Storrs' interest in Art Deco gradually evolved into an appreciation for machine imagery. Modern machinery was one of the main inspirations behind Art Deco. The interest transformed his sculptures in to totally abstract forms that vaguely referenced the human figure, with more of an architectonic (architecture-like), columnar form. Abstract Figure is a good example of how some of Storrs' works of the 1930s could have doubled as piers (building support) in a modern office building.
Background
At the turn of the 1900s in the US, sculpture was under the stranglehold of academic classicism. This was particularly true after the 1893 Chicago World's Columbian Exposition which was a virtual extravaganza of Beaux-Arts Classicism and every other imaginable academic revival style. This entrenched classicist realism endured in the work of nearly all American sculptors up until World War II (1939-1945).
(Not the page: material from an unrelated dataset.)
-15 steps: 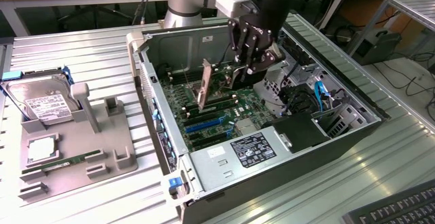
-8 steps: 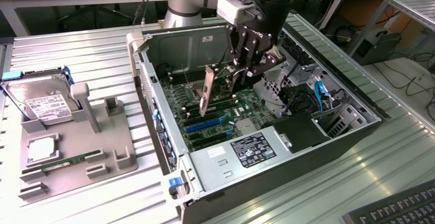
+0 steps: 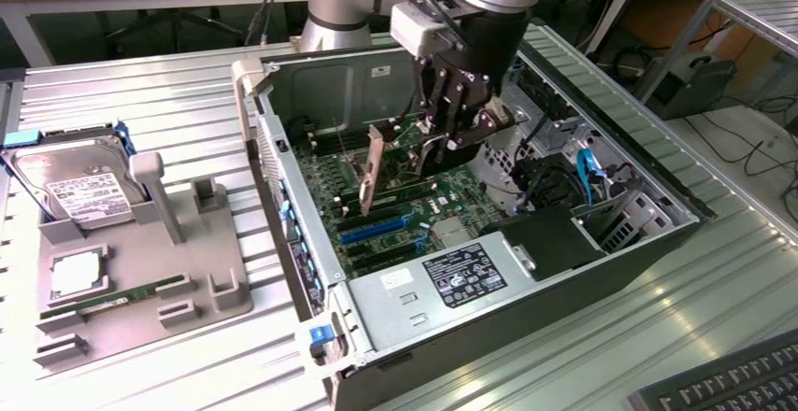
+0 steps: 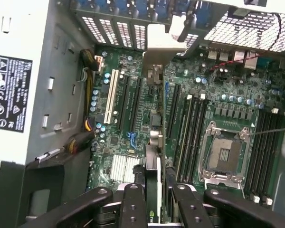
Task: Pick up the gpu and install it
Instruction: 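Insert the gpu into the slot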
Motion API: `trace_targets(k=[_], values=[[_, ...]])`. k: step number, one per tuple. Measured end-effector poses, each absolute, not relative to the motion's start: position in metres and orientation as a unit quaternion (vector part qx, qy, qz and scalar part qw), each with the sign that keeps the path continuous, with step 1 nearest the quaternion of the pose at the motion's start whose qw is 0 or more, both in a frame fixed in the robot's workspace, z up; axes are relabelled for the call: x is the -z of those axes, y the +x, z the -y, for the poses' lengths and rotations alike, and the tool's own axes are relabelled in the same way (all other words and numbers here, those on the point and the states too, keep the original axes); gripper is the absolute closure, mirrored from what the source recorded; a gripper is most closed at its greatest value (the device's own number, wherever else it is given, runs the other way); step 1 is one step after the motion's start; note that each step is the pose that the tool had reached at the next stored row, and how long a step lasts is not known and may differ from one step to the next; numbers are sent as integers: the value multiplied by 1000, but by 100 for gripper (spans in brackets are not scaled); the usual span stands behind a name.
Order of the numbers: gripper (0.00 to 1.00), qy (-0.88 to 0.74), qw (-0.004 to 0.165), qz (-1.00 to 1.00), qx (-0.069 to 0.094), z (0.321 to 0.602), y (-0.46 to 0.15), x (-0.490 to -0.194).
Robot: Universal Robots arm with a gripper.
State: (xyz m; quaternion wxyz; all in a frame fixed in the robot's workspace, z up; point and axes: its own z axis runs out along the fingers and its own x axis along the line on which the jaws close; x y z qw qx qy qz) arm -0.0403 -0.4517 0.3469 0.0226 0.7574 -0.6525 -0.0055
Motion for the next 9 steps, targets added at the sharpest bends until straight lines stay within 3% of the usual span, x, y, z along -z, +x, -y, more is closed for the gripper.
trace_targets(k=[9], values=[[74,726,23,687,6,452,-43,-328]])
Despite that, there were some progressive tendencies in sculpture inspired by European modernism, brought to America by expatriates who had studied abroad, and by European artists coming to America. There were brief experiments with the romanticism of Rodin, the Art Deco formal experiment based on Cubism, Expressionism, Futurism and Dada. Some progressive artists who defied the academic trend pursued personal, lyrical forms of abstraction.
John Bradley Walker Storrs was born and raised in Chicago, the son of an architect. In 1905 he went to Berlin to study singing, but soon decided to be a sculptor. Upon returning to America, he studied under academic realist sculptor Lorado Taft (1860-1936) and the School of the Art Institute of Chicago. He subsequently studied under the academic realist Bela Pratt (1867-1917) at the School of the Museum of Fine Arts in Boston. By 1911 he lived in Paris and was a student of Auguste Rodin (1840-1917) until the latter's death.
During his first period in France, Storrs met the Cubist sculptor Jacques Lipchitz (1891-1973). After 1914 he divided his time between Paris and the US. It was during this time that his work transformed from basically realist to one obviously influenced by Cubism and Futurism. After World War I (1914-1918) he divided his time between the US and France until 1939, when he remained in France for the rest of his life.